Having disclosed his “sin” of masturbation, Mark Stibbe, age 17, was ordered to strip naked and lean over a wooden chair in the garden shed of a lavish Hampshire mansion on the southern coast of England.
Then came the first blow from a cane, its impact so ferocious that it sent the boy into a state of paralysis that lasted through at least 30 more strokes that left him collapsed on the floor, blood oozing down his legs.
“I remember being so appalled by how vicious the first lash was that I couldn’t scream,” Mr. Stibbe, now 56 and an acclaimed Christian author, recalled on a recent afternoon in his Yorkshire home. “You’re in this tiny shed full of canes with this man. I felt utterly powerless.”
Until that day in the late 1970s, the man he says beat him, John Smyth, was known to Mr. Stibbe and his friends as a charismatic lawyer and influential evangelical Christian leader who regularly attended the Christian forum of their nearby boarding school, Winchester College, the oldest in Britain. Now, Mr. Smyth, 75 and keeping a low profile in South Africa, stands at the center of a widening scandal of sadistic abuse of dozens of boys over three decades that has ensnared the leader of the Anglican Church, the Most Rev. Justin Welby, archbishop of Canterbury, though only peripherally.
The accusations against Mr. Smyth, which were first reported in February as part of a Channel 4 news investigation, are the latest in a string of large-scale child abuse and sex scandals that have embroiled British institutions in recent months, exposing a long history of denial and cover-ups.
The Hampshire police have begun an investigation into Mr. Smyth’s conduct, and more victims are speaking out in the hope that he will come forth in South Africa and face justice. The most recent account was from the bishop of Guildford, Andrew Watson, who said in a statement that he, too, had received a beating in the infamous garden shed that was “violent, excruciating and shocking.”
Mr. Stibbe said, “The sin that seemed to preoccupy him more than anything was masturbation, and he managed to persuade me that I needed to purge my body of that sin.”
Mr. Smyth would explain to the boys why they needed to be punished so severely. “He quoted from the Bible and told me I had to bleed for Jesus,” said another victim, who attempted suicide on his 21st birthday, after Mr. Smyth promised him “a special kind of beating” for the occasion.
“When he was done, he would lean in towards me and put his face on my neck telling me how proud he was of me,” said the man, who asked that his name not be used because of the deeply personal nature of his remarks.
The scale and severity of the abuses Mr. Smyth is accused of first surfaced in 1982, after the suicide attempt, which prompted an internal investigation by the Iwerne Trust, a Christian charity headed by Mr. Smyth that ran summer camps.

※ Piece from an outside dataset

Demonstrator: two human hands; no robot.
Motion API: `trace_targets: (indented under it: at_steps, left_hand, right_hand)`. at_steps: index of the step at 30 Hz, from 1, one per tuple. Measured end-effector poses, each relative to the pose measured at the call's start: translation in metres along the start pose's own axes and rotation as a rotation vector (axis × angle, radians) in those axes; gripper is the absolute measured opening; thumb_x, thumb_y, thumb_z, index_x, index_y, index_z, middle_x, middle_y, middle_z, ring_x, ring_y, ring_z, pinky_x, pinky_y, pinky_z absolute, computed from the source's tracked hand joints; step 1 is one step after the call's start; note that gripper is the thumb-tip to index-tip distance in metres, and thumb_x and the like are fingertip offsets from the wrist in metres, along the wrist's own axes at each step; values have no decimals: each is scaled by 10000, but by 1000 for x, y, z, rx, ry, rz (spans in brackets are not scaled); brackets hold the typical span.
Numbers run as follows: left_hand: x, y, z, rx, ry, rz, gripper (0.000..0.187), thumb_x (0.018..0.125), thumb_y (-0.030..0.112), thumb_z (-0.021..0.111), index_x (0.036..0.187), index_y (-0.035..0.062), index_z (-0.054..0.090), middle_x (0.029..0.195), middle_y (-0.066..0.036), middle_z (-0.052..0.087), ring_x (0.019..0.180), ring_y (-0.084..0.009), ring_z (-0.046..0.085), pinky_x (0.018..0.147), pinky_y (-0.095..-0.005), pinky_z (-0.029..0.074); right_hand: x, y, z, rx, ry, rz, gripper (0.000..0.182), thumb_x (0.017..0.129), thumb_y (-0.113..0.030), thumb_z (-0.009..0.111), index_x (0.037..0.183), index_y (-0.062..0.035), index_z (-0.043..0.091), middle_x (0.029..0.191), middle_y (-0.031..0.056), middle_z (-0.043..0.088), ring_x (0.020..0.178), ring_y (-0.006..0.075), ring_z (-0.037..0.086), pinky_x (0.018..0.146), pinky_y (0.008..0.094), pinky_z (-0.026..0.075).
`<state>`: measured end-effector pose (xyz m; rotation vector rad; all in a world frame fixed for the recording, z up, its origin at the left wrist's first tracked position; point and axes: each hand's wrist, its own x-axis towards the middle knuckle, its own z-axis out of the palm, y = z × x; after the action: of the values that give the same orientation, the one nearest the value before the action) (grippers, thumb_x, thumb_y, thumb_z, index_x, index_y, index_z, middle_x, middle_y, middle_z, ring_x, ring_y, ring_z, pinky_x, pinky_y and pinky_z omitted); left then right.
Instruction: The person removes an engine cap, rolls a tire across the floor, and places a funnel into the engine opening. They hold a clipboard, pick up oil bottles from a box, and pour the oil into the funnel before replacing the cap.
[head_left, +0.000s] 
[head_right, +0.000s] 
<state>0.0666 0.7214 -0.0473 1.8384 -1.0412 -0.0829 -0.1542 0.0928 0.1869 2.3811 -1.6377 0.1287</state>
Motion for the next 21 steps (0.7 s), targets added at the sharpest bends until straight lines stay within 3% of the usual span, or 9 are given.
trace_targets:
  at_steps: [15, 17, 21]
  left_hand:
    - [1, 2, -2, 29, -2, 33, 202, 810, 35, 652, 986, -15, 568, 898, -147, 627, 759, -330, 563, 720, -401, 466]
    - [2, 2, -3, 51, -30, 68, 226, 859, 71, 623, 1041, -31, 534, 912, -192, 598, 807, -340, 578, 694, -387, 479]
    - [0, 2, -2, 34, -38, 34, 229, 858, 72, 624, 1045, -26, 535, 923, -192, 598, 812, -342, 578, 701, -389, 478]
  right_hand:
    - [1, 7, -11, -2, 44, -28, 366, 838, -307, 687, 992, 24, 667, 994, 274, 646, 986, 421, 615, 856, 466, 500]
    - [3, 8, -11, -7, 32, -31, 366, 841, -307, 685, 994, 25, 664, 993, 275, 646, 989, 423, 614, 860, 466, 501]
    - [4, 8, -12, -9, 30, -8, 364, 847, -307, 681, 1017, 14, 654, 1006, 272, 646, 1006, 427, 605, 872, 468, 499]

He is said to have used his position at camps to win the trust of the boys he was to abuse.
Five of the 13 victims who came forward in 1982 told investigators for the trust that they had received 12 beatings and about 650 strokes. The other eight said they had each been hit about 14,000 times over a period of years.
Some of the victims received up to 100 strokes at a time for masturbating, having indecent thoughts or looking at pornography — beatings that caused some to faint or bleed for up to three weeks, the trust found.
The trust’s report concluded that all the cases were technically criminal offenses, and yet none were reported to the police. Instead, Mr. Smyth was removed from the trust in 1984 and sent to Zimbabwe, where he set up similar Christian summer camps for privately educated boys, the South African news media have reported.
In 1997, Zimbabwe’s prosecuting attorney arrested Mr. Smyth on a charge of culpable homicide in the death of Guide Nyachuru, a 16-year-old boy who was found dead at the bottom of the swimming pool of one of Mr. Smyth’s camps in Zimbabwe. Mr. Smyth denied any involvement in the drowning, calling it a tragic accident, and a year later all charges against him were dropped.
In court documents in the case, he was accused of brutally beating five other boys at the camps there.
“He would strip us naked and hit us with wooden bats to purge us of sin,” said one of the victims in Zimbabwe, who asked to remain anonymous for fear of reprisal by Mr. Smyth.
In 2002, Mr. Smyth moved to South Africa, where new accusations of abuse have surfaced in news outlets in recent weeks. Last month, he was removed from the Church-on-Main in Cape Town, where there were claims of inappropriate behavior but not proof of criminal acts, the church said in a statement.